=== Instructions to follow ===
Transcribe each entry. Change nothing.

=== Data in this exercise ===
>>>>
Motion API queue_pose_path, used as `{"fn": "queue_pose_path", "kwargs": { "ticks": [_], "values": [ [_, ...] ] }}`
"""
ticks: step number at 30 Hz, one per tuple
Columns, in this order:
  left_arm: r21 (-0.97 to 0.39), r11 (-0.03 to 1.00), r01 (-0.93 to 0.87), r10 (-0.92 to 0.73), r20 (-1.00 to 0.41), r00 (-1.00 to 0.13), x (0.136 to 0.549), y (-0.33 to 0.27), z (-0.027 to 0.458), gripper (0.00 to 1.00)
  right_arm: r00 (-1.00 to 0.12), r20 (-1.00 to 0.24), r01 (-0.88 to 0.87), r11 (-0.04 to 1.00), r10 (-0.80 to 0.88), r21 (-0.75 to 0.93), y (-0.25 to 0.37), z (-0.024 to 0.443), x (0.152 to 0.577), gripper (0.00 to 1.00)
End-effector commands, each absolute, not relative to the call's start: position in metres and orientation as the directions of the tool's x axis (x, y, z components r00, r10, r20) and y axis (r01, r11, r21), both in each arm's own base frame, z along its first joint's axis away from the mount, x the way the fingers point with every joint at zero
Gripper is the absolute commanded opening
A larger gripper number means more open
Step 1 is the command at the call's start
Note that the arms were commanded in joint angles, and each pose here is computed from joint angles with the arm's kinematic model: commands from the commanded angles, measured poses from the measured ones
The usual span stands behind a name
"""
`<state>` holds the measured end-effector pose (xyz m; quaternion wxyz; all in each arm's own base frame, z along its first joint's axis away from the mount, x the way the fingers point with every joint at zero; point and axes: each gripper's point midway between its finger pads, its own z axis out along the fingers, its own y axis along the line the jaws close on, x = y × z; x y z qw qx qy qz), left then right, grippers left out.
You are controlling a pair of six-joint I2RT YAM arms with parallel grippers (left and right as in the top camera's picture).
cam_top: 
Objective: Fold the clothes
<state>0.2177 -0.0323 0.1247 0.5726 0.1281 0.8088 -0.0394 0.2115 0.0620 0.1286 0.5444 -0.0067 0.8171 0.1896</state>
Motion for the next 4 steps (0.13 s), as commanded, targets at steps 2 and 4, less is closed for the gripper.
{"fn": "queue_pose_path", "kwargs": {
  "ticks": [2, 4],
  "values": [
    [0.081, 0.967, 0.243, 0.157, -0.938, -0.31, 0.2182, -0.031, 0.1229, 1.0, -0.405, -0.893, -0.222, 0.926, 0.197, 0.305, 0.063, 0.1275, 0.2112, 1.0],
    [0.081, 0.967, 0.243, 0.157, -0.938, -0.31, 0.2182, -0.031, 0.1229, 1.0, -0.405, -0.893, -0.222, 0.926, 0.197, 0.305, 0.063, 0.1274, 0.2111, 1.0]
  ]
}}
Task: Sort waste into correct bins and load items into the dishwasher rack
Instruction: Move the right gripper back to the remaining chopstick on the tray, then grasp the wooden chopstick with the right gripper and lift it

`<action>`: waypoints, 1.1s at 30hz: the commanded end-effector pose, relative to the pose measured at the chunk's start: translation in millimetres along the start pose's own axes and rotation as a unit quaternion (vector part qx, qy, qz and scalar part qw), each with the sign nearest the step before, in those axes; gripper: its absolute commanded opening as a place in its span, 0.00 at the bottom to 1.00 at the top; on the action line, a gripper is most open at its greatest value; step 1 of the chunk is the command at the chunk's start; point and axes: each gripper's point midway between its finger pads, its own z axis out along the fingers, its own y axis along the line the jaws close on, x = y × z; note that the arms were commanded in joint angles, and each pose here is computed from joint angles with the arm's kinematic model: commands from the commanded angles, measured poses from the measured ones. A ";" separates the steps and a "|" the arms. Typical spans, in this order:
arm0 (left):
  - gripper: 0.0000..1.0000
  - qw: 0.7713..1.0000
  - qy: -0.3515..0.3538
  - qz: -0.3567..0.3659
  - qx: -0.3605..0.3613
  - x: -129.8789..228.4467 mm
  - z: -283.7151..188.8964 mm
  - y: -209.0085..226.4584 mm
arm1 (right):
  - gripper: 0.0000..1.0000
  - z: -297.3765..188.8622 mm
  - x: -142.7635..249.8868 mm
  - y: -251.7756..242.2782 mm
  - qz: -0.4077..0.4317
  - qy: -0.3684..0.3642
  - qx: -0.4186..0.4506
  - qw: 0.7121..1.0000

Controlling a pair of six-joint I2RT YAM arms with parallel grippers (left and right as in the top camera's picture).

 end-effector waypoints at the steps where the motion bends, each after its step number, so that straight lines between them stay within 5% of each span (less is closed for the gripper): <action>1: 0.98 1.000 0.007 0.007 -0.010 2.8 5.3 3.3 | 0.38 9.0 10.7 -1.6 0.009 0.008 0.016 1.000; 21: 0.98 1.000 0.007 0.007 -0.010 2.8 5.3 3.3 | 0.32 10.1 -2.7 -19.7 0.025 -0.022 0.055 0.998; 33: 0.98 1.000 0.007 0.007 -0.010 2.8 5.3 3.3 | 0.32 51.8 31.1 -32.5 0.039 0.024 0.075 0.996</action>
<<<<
=== Result ===
Motion API queue_pose_path, used as `{"fn": "queue_pose_path", "kwargs": { "ticks": [_], "values": [ [_, ...] ] }}`
"""
ticks: step number at 30 Hz, one per tuple
Columns, in this order:
  left_arm: r21 (-0.97 to 0.39), r11 (-0.03 to 1.00), r01 (-0.93 to 0.87), r10 (-0.92 to 0.73), r20 (-1.00 to 0.41), r00 (-1.00 to 0.13), x (0.136 to 0.549), y (-0.33 to 0.27), z (-0.027 to 0.458), gripper (0.00 to 1.00)
  right_arm: r00 (-1.00 to 0.12), r20 (-1.00 to 0.24), r01 (-0.88 to 0.87), r11 (-0.04 to 1.00), r10 (-0.80 to 0.88), r21 (-0.75 to 0.93), y (-0.25 to 0.37), z (-0.024 to 0.443), x (0.152 to 0.577), gripper (0.00 to 1.00)
End-effector commands, each absolute, not relative to the call's start: position in metres and orientation as the directions of the tool's x axis (x, y, z components r00, r10, r20) and y axis (r01, r11, r21), both in each arm's own base frame, z along its first joint's axis away from the mount, x the way the fingers point with every joint at zero
Gripper is the absolute commanded opening
A larger gripper number means more open
Step 1 is the command at the call's start
Note that the arms were commanded in joint angles, and each pose here is computed from joint angles with the arm's kinematic model: commands from the commanded angles, measured poses from the measured ones
The usual span stands behind a name
"""
`<state>` holds the measured end-effector pose (xyz m; quaternion wxyz; all in each arm's own base frame, z along its first joint's axis away from the mount, x the way the fingers point with every joint at zero; point and axes: each gripper's point midway between its finger pads, its own z axis out along the fingers, its own y axis along the line the jaws close on, x = y × z; x y z qw qx qy qz), left then right, grippers left out.
You are controlling a pair of six-joint I2RT YAM arms with parallel grippers (left and right as in the top camera's picture).
cam_top: 
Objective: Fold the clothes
<state>0.2177 -0.0323 0.1247 0.5726 0.1281 0.8088 -0.0394 0.2115 0.0620 0.1286 0.5444 -0.0067 0.8171 0.1896</state>
Motion for the next 4 steps (0.13 s), as commanded, targets at steps 2 and 4, less is closed for the gripper.
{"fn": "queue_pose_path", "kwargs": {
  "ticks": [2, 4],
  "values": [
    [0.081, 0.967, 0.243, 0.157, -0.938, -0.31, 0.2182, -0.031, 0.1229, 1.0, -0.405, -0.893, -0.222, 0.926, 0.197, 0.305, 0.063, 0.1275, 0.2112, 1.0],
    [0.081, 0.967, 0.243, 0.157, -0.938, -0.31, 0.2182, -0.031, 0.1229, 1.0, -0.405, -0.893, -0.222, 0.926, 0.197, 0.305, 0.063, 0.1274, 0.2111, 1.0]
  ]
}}
Task: Sort waste into correct bins and load items into the dishwasher rack
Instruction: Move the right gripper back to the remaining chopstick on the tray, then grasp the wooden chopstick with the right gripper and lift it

`<action>`: waypoints, 1.1s at 30hz: the commanded end-effector pose, relative to the pose measured at the chunk's start: translation in millimetres along the start pose's own axes and rotation as a unit quaternion (vector part qx, qy, qz and scalar part qw), each with the sign nearest the step before, in those axes; gripper: its absolute commanded opening as a place in its span, 0.00 at the bottom to 1.00 at the top; on the action line, a gripper is most open at its greatest value; step 1 of the chunk is the command at the chunk's start; point and axes: each gripper's point midway between its finger pads, its own z axis out along the fingers, its own y axis along the line the jaws close on, x = y × z; note that the arms were commanded in joint angles, and each pose here is computed from joint angles with the arm's kinematic model: commands from the commanded angles, measured poses from the measured ones. A ";" separates the steps and a "|" the arms. Typical spans, in this order:
arm0 (left):
  - gripper: 0.0000..1.0000
  - qw: 0.7713..1.0000
  - qy: -0.3515..0.3538
  - qz: -0.3567..0.3659
  - qx: -0.3605..0.3613
  - x: -129.8789..228.4467 mm
  - z: -283.7151..188.8964 mm
  - y: -209.0085..226.4584 mm
arm1 (right):
  - gripper: 0.0000..1.0000
  - z: -297.3765..188.8622 mm
  - x: -142.7635..249.8868 mm
  - y: -251.7756..242.2782 mm
  - qz: -0.4077..0.4317
  - qy: -0.3684..0.3642
  - qx: -0.4186..0.4506
  - qw: 0.7121..1.0000

Controlling a pair of six-joint I2RT YAM arms with parallel grippers (left and right as in the top camera's picture).

 end-effector waypoints at the steps where the motion bends, each after its step number, so that straight lines between them stay within 5% of each span (less is closed for the gripper): <action>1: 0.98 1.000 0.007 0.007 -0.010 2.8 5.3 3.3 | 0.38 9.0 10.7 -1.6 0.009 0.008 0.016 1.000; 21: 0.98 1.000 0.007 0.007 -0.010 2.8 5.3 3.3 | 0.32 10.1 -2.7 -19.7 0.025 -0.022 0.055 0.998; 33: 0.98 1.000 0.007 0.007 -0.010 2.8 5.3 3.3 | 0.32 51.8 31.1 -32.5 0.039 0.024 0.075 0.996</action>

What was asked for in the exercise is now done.